## Recorded data
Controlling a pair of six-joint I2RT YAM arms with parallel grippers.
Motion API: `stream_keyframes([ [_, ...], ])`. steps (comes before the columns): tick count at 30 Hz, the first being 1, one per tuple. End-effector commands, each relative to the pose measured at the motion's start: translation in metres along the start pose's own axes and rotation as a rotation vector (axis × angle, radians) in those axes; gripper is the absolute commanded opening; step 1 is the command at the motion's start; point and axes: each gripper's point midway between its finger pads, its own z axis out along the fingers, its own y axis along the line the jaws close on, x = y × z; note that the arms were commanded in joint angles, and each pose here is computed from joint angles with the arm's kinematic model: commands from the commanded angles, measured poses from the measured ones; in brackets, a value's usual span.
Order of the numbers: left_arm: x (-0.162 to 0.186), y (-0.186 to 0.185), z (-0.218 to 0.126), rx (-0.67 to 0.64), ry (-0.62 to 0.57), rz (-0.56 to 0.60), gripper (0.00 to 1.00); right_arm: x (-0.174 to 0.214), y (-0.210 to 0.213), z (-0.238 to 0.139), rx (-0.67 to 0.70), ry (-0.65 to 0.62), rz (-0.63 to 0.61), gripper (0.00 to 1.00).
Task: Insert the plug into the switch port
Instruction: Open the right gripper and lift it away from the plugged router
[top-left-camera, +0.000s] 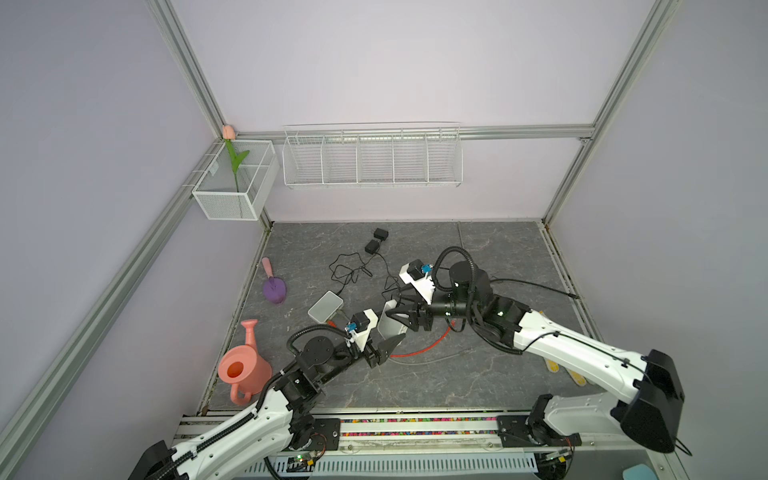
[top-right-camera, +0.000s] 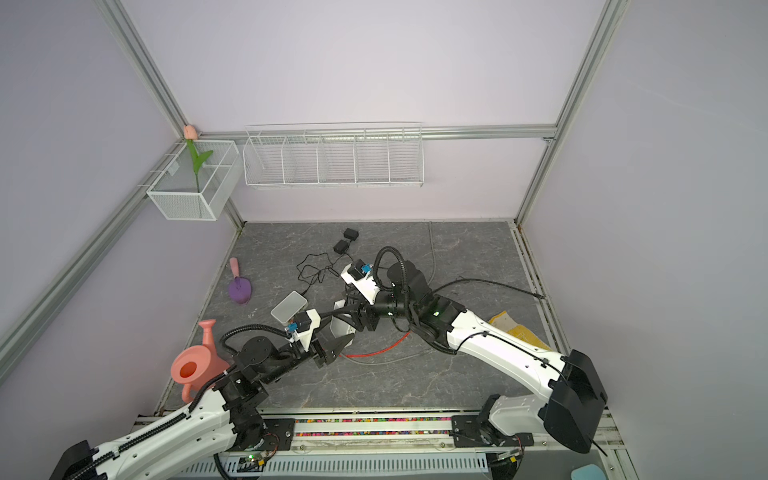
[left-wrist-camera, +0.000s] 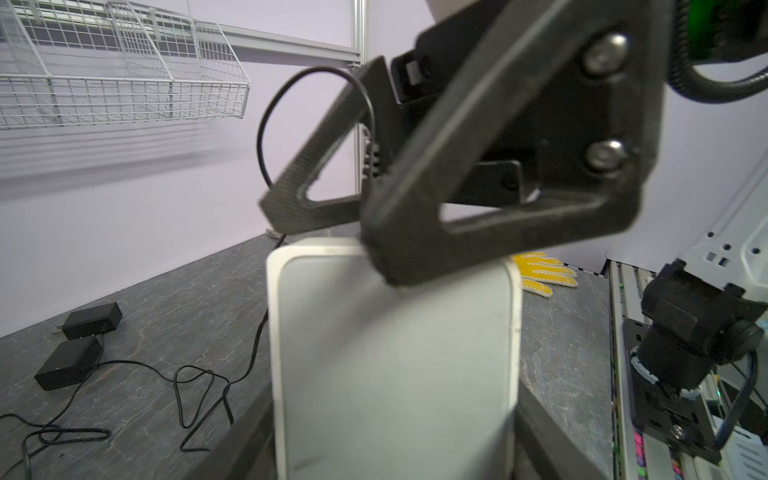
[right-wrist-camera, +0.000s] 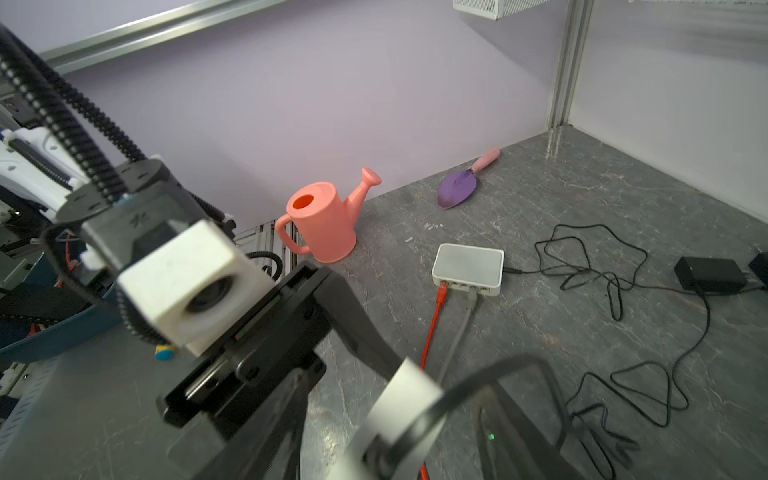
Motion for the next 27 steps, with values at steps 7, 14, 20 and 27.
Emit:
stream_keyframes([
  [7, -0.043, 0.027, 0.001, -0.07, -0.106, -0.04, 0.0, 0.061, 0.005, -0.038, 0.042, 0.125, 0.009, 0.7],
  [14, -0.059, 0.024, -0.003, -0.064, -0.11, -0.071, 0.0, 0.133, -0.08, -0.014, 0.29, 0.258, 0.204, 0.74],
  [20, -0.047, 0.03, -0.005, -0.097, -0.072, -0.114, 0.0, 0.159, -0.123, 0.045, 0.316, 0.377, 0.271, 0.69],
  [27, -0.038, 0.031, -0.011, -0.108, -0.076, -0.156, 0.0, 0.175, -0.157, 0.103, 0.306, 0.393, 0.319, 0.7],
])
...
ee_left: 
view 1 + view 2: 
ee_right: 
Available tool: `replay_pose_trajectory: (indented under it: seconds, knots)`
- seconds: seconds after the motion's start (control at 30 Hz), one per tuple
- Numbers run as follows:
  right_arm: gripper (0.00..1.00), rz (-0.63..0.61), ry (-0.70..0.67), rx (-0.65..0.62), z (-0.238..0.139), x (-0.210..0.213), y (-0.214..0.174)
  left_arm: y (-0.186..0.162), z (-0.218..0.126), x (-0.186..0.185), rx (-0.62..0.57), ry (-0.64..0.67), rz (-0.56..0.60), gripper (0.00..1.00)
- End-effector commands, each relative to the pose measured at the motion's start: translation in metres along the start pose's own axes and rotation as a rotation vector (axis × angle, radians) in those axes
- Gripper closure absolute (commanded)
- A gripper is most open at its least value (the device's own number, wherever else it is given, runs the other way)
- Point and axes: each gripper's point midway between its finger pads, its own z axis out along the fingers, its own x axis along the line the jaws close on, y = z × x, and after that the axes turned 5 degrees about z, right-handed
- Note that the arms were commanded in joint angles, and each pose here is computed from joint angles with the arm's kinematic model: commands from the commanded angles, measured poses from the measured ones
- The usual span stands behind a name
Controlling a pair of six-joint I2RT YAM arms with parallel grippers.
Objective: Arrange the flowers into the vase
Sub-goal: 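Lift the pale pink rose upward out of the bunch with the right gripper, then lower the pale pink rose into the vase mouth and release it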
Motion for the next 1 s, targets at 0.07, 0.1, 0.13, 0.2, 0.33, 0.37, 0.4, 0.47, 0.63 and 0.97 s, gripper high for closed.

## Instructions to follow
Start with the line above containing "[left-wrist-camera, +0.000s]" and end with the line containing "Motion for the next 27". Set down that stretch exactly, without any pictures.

## Written answer
[left-wrist-camera, +0.000s] 
[right-wrist-camera, +0.000s] 
Motion for the next 27 steps, with values at steps 7, 14, 20 and 27.

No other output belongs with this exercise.